Defining the sites of linkage in Br and SS in RNA Y. (A) Complete RNase T1 digestion of RNA Y made with 3′-labeled Br. Locations of 3′Br, RNA Y, and the nucleotides 12–14 fragment resulting from complete T1 digestion are shown to the right. (B) Complete RNase T1 digestion of RNA Y made with 5′-labeled Br. Positions of RNA Y, 5′Br, and the nucleotides 1–8 fragment resulting from T1 digestion are shown to the right (min, minutes of RNase T1 digestion). The identity of the RNA species is shown on top. Top diagram depicts the result of the complete RNA digestions. Arrowheads point to the sites of T1 digestion. Fragments released after complete T1 digestion are highlighted in gray. (C) RNase H digestion of 5′-labeled SS-U6 (left panel) and RNA Y (right panel) with a DNA oligo complementary to the first 18 nt of SS (T1, partial RNase T1 digestion; alk, partial alkali hydrolysis ladder).
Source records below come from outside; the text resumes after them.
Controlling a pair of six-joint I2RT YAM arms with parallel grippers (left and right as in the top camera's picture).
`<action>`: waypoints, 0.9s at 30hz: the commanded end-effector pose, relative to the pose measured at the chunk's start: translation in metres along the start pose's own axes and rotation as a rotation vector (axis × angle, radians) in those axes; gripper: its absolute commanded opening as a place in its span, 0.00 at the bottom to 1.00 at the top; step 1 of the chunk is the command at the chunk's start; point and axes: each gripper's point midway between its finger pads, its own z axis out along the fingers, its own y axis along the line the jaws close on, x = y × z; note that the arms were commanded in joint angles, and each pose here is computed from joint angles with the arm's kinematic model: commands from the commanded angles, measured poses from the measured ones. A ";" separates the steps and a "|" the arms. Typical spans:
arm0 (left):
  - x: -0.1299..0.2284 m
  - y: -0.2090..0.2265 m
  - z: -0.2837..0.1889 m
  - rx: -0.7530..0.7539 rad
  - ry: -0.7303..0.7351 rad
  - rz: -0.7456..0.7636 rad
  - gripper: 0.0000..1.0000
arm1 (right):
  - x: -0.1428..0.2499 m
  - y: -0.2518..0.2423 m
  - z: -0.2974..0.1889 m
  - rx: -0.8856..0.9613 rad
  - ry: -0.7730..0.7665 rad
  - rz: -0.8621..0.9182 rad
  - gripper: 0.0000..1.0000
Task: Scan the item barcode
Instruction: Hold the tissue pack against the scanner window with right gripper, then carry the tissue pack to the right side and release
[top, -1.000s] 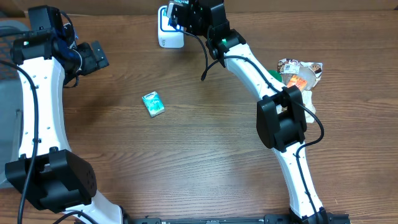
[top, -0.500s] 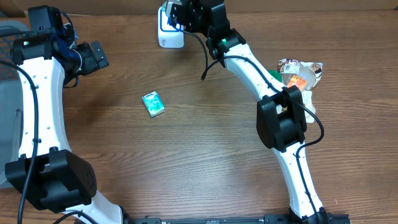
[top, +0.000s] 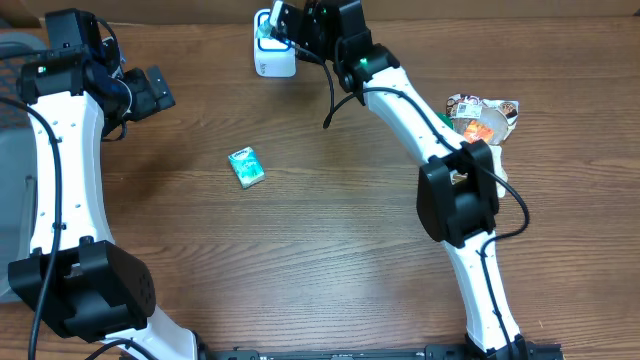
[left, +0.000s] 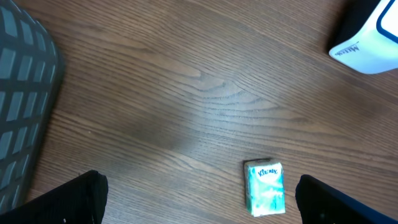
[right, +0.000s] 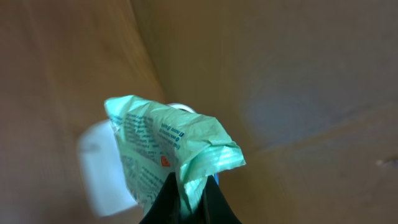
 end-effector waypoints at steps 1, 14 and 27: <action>-0.001 0.001 -0.003 0.004 -0.006 -0.024 0.99 | -0.100 -0.045 -0.089 -0.015 -0.190 0.328 0.04; -0.001 0.001 -0.003 0.004 -0.006 -0.024 0.99 | -0.044 -0.033 -0.234 -0.061 0.260 0.999 0.04; -0.001 0.001 -0.003 0.003 -0.007 -0.024 0.99 | 0.165 -0.005 -0.310 0.200 1.056 1.374 0.04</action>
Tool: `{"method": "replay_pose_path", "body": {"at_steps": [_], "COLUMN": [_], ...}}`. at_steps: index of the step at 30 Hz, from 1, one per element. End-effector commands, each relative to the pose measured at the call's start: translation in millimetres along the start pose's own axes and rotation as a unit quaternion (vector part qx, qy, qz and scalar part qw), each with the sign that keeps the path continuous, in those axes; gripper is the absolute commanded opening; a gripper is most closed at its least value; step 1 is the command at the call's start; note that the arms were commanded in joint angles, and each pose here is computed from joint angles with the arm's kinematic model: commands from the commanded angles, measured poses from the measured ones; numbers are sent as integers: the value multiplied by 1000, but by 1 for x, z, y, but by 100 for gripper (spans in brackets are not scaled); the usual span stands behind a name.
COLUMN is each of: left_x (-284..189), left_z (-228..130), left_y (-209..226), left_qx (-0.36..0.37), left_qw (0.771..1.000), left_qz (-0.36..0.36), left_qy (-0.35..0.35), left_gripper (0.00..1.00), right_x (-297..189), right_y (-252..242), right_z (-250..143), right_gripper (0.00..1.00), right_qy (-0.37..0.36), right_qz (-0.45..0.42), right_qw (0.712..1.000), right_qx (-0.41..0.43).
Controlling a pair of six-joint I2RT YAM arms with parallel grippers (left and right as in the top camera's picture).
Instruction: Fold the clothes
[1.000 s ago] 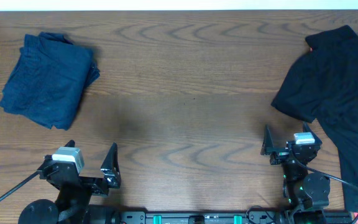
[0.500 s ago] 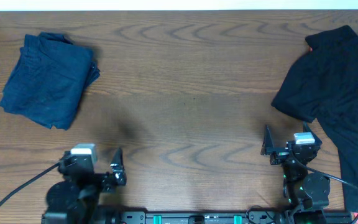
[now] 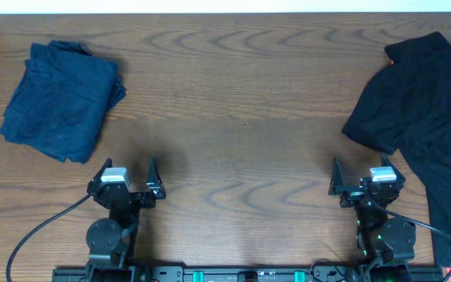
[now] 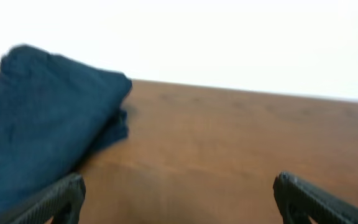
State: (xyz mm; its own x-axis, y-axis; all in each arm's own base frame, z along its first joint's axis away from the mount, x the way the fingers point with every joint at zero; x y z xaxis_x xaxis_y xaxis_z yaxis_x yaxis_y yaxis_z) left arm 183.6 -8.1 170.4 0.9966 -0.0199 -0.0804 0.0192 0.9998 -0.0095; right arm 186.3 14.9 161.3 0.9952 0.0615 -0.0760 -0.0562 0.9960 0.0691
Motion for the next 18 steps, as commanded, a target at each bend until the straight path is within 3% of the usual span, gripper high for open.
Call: {"method": "replay_pose_path", "body": {"at_steps": [1,3,18], "left_x": [3,2,3], "left_z": [-15,-25,-24], "left_y": [4,3,3], "left_qx": [10,12,12], "left_qw": [1000,999,999], "left_qz": [18,16,16], "left_qy": [13,38,37], "left_gripper": [98,98,98], "right_x": [0,0,0], "right_y": [-3,-3,-3], "right_z": [-1,-1,-1], "right_gripper": [99,99,99], "right_qy": [1,1,1], "right_qz": [-8,-8,-8], "right_qw": [1000,1000,1000], "right_qx": [-7,-7,-7]}}
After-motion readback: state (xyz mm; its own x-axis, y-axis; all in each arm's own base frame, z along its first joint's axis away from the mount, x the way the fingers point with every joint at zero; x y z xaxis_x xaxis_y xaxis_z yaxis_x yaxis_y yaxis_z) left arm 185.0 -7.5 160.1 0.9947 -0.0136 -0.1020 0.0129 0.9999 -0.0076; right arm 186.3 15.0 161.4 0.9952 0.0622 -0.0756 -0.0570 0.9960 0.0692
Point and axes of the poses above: each gripper's point midway between its finger pads, its own x axis out along the fingers, its own y axis along the line the jaws close on, z = x × y, the point moved 6 cm from there along -x, back along the fingers, and after that the axes turned 7 degrees about x, right-handed, at the moved point
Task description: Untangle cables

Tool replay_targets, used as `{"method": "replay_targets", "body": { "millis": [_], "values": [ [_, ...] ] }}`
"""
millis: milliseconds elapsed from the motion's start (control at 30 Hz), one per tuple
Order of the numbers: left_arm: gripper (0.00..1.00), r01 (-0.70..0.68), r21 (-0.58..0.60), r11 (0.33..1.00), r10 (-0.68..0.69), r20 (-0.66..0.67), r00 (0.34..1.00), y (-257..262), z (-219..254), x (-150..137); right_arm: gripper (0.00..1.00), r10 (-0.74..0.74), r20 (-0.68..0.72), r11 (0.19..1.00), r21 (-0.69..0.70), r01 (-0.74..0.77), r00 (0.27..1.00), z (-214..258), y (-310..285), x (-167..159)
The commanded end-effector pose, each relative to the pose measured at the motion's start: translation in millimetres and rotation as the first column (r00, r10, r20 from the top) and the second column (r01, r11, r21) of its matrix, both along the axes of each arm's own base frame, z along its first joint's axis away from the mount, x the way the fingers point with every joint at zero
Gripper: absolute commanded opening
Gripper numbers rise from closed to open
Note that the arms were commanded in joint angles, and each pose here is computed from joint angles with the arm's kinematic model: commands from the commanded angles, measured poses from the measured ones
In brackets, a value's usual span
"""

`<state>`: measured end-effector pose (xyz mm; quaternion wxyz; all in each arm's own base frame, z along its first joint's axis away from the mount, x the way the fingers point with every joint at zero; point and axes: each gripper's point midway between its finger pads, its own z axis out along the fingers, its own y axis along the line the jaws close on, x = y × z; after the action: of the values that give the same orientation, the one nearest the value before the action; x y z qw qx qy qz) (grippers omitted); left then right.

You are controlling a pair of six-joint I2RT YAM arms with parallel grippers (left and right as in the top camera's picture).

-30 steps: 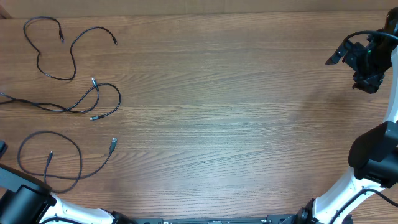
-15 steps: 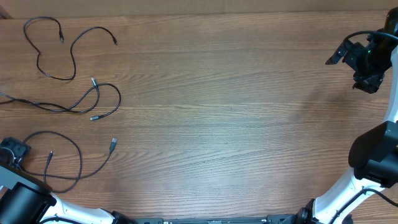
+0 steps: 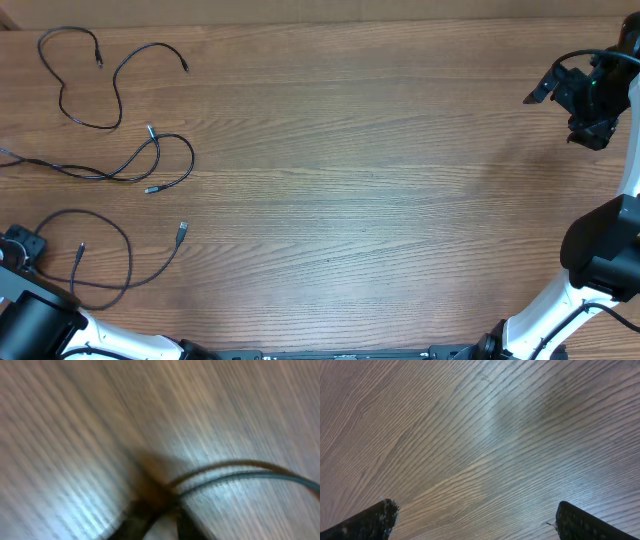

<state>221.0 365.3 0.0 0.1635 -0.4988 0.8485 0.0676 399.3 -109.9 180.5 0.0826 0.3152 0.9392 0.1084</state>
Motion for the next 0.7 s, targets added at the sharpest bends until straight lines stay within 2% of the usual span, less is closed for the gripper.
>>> {"method": "replay_targets", "body": {
  "millis": [0, 200, 333, 500, 667],
  "values": [
    [0.04, -0.045, -0.015, 0.999, 0.043, -0.128, 0.991, -2, -30, -25, 1.00, -0.006, 0.040, 1.000, -0.013, 0.007, 0.999, 15, -1, 1],
    [0.04, -0.075, 0.092, 0.993, 0.090, -0.173, 0.981, 23, -16, -31, 1.00, -0.006, 0.040, 1.000, -0.013, 0.007, 0.999, 15, -1, 1],
    [0.04, -0.091, 0.159, 0.983, 0.120, -0.179, 0.977, 48, 14, -27, 1.00, -0.006, 0.040, 1.000, -0.013, 0.007, 0.999, 15, -1, 1],
    [0.04, -0.138, 0.254, 0.957, 0.198, -0.226, 0.954, 77, 54, -36, 1.00, -0.006, 0.040, 1.000, -0.013, 0.007, 0.999, 15, -1, 1],
    [0.04, -0.177, 0.325, 0.929, 0.249, -0.196, 0.949, 100, 95, -34, 1.00, -0.006, 0.040, 1.000, -0.013, 0.007, 0.999, 15, -1, 1]
  ]
}}
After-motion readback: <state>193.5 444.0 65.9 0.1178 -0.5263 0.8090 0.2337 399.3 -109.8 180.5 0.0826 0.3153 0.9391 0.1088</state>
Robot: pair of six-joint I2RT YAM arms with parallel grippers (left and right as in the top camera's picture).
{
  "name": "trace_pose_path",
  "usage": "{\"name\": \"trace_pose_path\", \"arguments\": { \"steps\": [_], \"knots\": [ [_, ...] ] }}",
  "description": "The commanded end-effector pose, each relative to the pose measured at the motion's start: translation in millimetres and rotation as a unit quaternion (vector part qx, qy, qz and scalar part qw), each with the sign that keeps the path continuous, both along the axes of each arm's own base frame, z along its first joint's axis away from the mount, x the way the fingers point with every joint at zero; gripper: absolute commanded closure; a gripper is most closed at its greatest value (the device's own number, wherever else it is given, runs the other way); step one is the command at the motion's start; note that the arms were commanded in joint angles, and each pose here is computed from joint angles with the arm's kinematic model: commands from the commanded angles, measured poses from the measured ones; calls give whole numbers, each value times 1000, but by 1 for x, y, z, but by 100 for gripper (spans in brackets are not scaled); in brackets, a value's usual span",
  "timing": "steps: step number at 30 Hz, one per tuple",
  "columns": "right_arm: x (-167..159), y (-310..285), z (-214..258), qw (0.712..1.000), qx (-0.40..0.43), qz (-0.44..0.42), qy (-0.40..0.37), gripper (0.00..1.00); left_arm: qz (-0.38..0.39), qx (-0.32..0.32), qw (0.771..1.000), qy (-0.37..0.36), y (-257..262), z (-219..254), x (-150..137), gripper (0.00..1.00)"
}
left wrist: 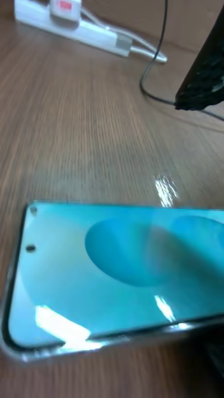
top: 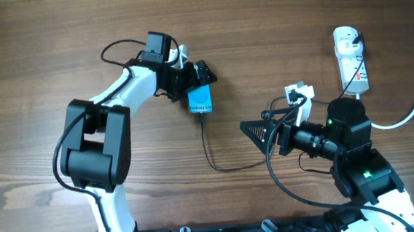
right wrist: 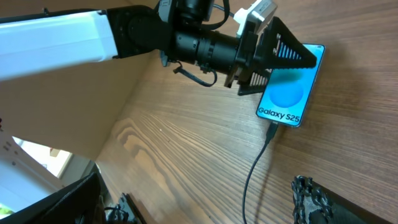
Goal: Plug charger to phone and switch on socket
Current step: 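Lower the phone flat onto the table and release with the left gripper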
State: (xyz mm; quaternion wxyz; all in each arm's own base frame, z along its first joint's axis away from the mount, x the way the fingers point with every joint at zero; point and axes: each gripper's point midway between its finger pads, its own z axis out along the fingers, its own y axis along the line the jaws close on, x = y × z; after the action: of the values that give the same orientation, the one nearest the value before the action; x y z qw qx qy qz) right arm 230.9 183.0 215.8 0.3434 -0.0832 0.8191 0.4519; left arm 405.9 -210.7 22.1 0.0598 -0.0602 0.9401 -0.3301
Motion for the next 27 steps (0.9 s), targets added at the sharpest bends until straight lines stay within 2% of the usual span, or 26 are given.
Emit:
{"name": "trace_pose_path", "arguments": {
  "steps": [1, 8, 14, 19, 24, 27],
  "knots": [
    [2, -1, 0, 1000, -7, -3, -7, 0, 32, 136, 989, 50, 47, -58, -21, 0],
    [0, -2, -4, 1000, -11, -3, 3, 0, 44, 192, 978, 72, 69, -65, -31, 0],
    [1, -5, -9, 1000, -20, -13, 10, 0, 70, 191, 974, 97, 86, -53, -31, 0],
    [5, -8, -1, 999, -25, -27, 6, 0, 62, 187, 978, 62, 94, 2, -14, 0],
    [9, -17, 7, 997, -46, -55, 12, 0, 66, 168, 983, -27, 90, 85, 5, 0],
    [7, -19, 14, 997, -56, -54, 9, 0, 78, 149, 981, -97, 90, 148, 5, 0]
  ]
}}
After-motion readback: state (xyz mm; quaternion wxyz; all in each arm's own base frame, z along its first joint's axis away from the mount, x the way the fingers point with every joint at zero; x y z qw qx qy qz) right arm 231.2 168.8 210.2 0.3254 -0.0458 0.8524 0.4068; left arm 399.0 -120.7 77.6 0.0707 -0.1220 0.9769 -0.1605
Positions of fragments released by RNase T1 are shown to the left. Positions of RNA Y and 5′Br are shown to the right. Fragments released by RNase H treatment are marked by arrows (min, minutes of RNase H digestion). The bottom diagram illustrates the outcome of RNase H digestion of RNA Y. The DNA oligonucleotide is shown in gray. The arrows indicate the 7 most downstream sites of RNase H digestion (see text). The location of the DNA oligo, SS-U6, U2 and Br is shown. The asterisk marks the location of the radioactive label. The dotted arrow shows the likely site of the linkage between the two molecules.

FIGURE 7.

RNA Y. Locations of Br, SS-U6, U2, U6 intramolecular stem–loop, and U6/U2 helix II are shown. Gray areas mark the regions that contain the site of linkage between Br and SS. Arrow indicates the direction of the nucleophilic reaction between putative reacting nucleotides involved in RNA Y formation.